Drugi przypadek związany jest właśnie z miejscowością Stary Jaromierz. Jedna z kolumn przechodziła 25 stycznia 1945 r. przez Stary Jaromierz (Alt Hauland), gdzie doszło do tragicznego zdarzenia. Jego świadkiem i uczestnikiem był Florian Drzymała (rocznik 1925). Polak ze wsi Obra Kościelna, k. Wolsztyna był skierowany przez Arbeitsamt do pracy w Starym Jaromierzu. 700-800 osobowa kolumna zatrzymała się w pobliżu szkoły. Nakazano sołtysowi niemieckiemu zorganizowanie posiłku dla więźniarek (gotowane ziemniaki). W międzyczasie wyselekcjonowano 38 najsłabszych kobiet z odmrożonymi nogami i nakazano sołtysowi podstawienie trzech furmanek, w celu transportu więźniarek, rzekomo do szpitala w Konotopie. Faktycznie zostały wywiezione do lasu w kierunku do Nowego Jaromierza pod eskortą siedmiu pijanych oprawców. W odległości 1 km od Starego Jaromierza i 200 m od szosy zostały rozstrzelane. Poza słowami pożegnania "Serwus Hela", "Szalom", śmierć przyjęły w milczeniu, z pokorą. Świadek egzekucji podaje, że do konwoju dołączone zostały dwie uciekinierki złapane w okolicy Nowego Jaromierza i przyprowadzone przez sołtysa Gutsche, które także rozstrzelano. Na podstawie zeznań naocznego świadka Floriana Drzymały w sierpniu 1960 roku dokonano ekshumacji szczątków 41 więźniarek i pochowano na cmentarzu w Kargowej. Na miejscu mordu dokonanego przez Niemców znajduje się głaz z wyrytym tekstem "Miejsce, na którym hitlerowcy w 1945 r. zamordowali 41 kobiet". W miejscowości Wojnowo udało się zbiec dwóm więźniarkom, którym schronienia udzieliła J. Kaczmarkowa.
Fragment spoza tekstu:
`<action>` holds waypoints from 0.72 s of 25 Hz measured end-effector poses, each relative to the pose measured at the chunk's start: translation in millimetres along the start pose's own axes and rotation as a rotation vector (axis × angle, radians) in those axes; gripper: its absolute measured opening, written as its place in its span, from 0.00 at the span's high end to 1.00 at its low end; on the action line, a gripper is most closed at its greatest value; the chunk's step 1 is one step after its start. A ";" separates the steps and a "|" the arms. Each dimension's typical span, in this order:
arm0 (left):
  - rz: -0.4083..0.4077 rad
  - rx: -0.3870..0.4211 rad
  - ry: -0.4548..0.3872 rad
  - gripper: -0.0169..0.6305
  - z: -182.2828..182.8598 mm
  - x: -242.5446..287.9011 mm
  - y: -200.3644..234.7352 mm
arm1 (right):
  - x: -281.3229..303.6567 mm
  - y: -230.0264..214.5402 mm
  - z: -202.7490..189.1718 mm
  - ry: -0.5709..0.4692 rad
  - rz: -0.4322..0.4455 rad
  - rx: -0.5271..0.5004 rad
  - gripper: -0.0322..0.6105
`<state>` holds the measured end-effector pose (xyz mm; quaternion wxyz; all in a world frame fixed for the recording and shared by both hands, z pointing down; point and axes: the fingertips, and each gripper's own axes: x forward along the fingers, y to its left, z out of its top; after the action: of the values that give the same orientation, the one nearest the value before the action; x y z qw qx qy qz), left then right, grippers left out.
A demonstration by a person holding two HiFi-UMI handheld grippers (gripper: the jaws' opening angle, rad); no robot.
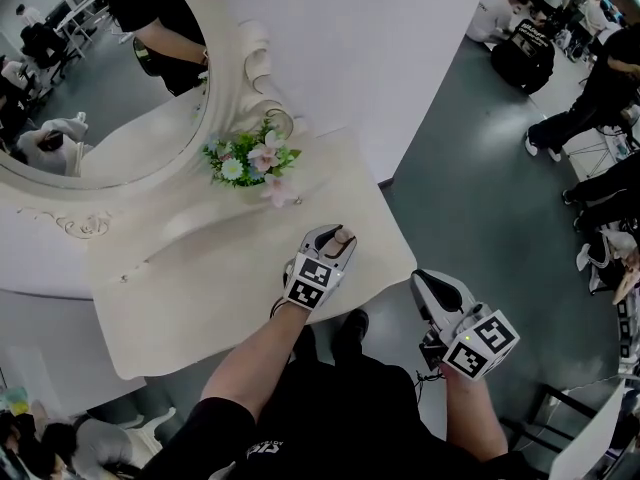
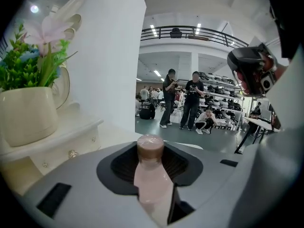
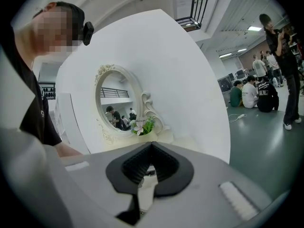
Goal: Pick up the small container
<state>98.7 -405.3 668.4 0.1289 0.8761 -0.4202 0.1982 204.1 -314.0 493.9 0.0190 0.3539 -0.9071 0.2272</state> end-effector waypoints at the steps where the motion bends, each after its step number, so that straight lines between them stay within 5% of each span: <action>1: -0.001 0.001 0.002 0.75 0.7 -3.2 -0.2 | 0.7 1.7 0.7 -0.001 0.003 -0.002 0.93; 18: 0.048 0.037 -0.028 0.75 59.7 -91.2 24.6 | 32.0 39.2 25.8 -0.059 0.078 -0.046 0.93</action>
<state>41.7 -381.3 575.3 0.1020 0.8707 -0.4393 0.1965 157.8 -320.0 461.4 -0.0083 0.3245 -0.9253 0.1963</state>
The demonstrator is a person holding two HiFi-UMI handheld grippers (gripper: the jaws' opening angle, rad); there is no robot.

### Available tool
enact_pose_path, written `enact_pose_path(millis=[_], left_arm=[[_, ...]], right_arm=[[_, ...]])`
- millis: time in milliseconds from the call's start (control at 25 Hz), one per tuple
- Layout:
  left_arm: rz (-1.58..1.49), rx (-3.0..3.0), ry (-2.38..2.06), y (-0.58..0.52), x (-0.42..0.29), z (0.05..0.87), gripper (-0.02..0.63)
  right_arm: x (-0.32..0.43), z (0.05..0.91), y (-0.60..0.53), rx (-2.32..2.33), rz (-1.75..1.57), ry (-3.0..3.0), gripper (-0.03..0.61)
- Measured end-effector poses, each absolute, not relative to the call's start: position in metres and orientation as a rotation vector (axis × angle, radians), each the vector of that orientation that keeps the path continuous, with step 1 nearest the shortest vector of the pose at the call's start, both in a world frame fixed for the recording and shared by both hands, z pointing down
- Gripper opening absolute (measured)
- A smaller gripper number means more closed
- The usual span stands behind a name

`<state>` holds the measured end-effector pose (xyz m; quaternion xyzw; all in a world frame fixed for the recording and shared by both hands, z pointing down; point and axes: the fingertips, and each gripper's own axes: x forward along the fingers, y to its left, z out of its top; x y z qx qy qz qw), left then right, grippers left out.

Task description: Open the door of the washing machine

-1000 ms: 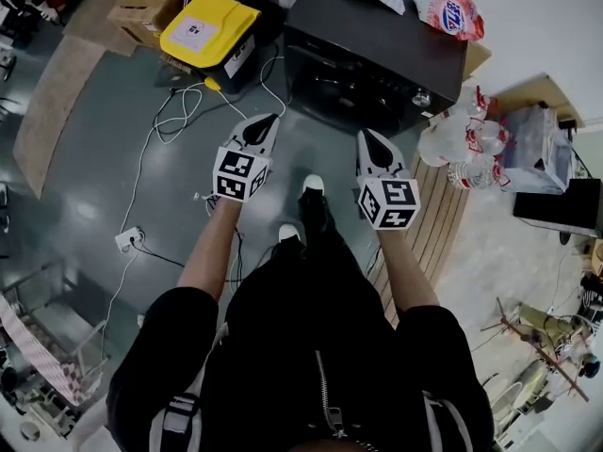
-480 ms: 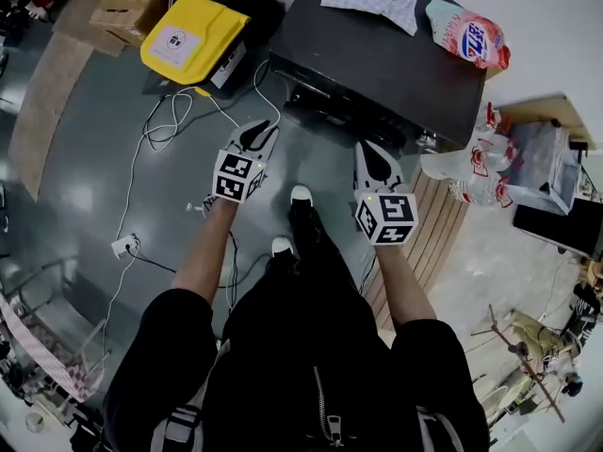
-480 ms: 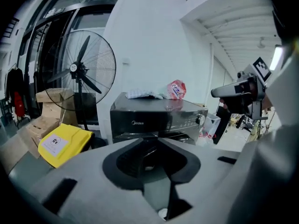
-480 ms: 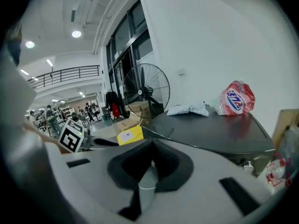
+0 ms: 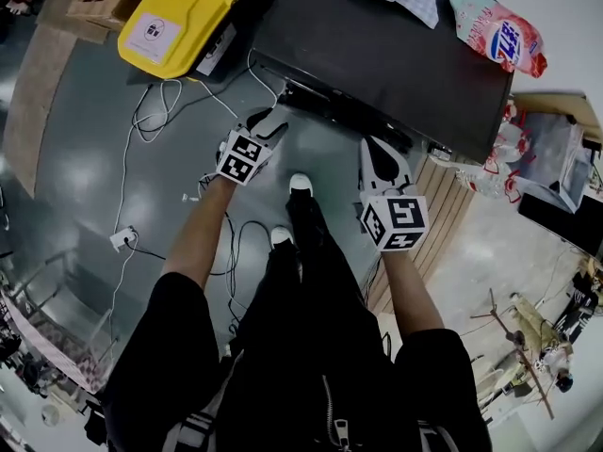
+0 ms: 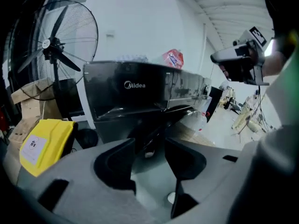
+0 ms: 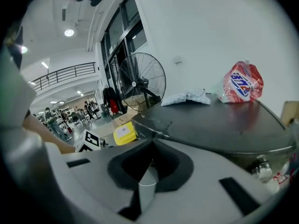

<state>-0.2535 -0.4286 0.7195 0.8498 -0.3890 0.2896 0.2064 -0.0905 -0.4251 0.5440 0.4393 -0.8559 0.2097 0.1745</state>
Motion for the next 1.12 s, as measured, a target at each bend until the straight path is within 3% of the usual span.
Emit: enact_pose_path(millis=[560, 720, 1120], left_arm=[[1.296, 2.468, -0.733, -0.462, -0.235, 0.841, 0.179], [1.465, 2.553, -0.594, -0.462, -0.227, 0.852, 0.12], [1.597, 2.614, -0.487, -0.454, -0.225, 0.856, 0.08]], right_arm=[[-0.061, 0.596, -0.419, 1.265, 0.678, -2.306, 0.003], [-0.054, 0.605, -0.409, 1.269, 0.685, -2.28, 0.003], [-0.047, 0.623, -0.383, 1.281, 0.734, -2.247, 0.003]])
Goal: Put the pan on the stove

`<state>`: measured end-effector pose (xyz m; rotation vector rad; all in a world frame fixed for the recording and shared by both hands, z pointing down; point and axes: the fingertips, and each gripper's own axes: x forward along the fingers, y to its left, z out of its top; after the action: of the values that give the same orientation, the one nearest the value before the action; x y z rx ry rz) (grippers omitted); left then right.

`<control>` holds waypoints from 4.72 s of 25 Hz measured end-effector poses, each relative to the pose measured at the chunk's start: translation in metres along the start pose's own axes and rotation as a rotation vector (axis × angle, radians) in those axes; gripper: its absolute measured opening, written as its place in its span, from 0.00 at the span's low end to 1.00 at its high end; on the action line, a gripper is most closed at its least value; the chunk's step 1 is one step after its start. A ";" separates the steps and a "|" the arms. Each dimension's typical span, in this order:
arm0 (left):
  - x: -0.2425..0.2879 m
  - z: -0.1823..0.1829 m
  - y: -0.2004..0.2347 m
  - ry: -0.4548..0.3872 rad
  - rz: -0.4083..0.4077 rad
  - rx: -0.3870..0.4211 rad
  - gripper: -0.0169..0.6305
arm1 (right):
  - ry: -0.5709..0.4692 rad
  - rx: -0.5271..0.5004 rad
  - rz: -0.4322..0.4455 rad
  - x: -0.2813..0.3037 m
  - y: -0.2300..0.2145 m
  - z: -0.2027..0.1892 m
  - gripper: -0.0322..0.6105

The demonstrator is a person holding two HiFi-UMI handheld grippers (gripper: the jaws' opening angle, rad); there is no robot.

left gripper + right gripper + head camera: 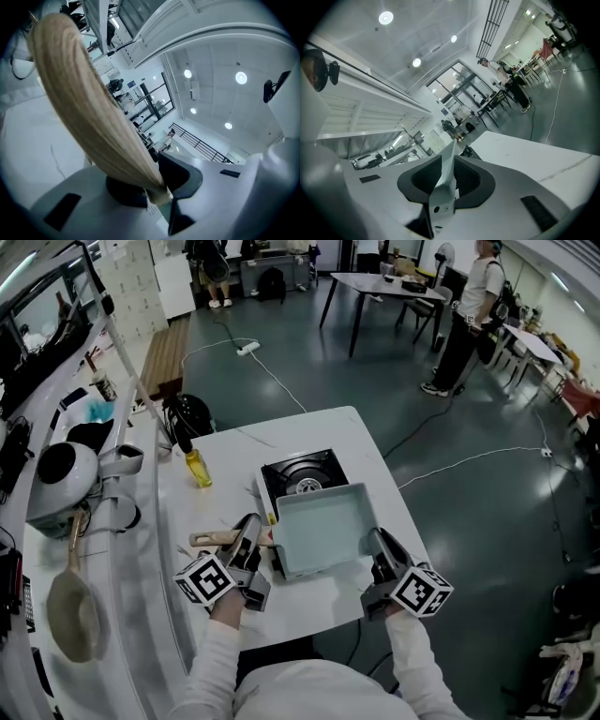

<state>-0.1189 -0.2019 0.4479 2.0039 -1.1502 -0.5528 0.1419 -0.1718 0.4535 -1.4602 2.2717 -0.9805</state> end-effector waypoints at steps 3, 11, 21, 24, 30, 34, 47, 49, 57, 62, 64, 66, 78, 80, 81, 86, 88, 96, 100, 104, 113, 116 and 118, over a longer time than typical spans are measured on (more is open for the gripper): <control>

Na podstawie analizy dokumentów nie jest możliwe dokładne ustalenie liczby ofiar, ani też liczby więźniarek przebywających i dowożonych do podobozów, bowiem Niemcy, likwidując obóz, spalili dokumentację. Znane są natomiast nazwiska oprawców, kilku z nich osądzono i skazano.